# Exercise prompt
Count the lines below containing "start"; state the number only.

# Provided data
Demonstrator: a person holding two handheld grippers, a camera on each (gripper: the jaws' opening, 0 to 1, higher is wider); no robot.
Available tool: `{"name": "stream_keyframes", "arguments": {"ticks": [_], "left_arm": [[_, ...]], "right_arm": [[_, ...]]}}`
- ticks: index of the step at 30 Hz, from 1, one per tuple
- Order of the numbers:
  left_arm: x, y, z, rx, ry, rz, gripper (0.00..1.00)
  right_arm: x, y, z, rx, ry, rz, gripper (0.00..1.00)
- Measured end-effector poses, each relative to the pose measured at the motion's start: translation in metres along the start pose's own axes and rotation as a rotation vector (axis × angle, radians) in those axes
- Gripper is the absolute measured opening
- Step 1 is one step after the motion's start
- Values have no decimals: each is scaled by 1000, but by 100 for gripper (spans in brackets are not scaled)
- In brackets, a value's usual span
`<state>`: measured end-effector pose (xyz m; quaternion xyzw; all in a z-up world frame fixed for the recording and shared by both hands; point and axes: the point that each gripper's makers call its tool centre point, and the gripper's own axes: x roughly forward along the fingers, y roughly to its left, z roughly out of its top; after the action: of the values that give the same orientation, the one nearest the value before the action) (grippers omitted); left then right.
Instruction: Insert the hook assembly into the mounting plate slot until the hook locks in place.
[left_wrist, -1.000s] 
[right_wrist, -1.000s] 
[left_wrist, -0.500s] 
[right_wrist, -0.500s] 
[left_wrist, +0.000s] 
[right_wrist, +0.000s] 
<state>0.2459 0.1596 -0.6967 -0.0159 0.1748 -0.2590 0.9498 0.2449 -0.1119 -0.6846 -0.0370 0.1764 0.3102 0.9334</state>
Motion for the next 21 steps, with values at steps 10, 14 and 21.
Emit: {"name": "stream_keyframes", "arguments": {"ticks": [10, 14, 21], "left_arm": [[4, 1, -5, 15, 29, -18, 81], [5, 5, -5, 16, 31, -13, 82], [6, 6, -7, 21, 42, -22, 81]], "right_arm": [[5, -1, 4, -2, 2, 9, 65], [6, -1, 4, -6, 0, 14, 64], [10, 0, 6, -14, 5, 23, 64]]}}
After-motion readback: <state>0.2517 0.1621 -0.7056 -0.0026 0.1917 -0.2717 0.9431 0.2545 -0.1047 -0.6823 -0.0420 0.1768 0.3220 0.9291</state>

# Result below
2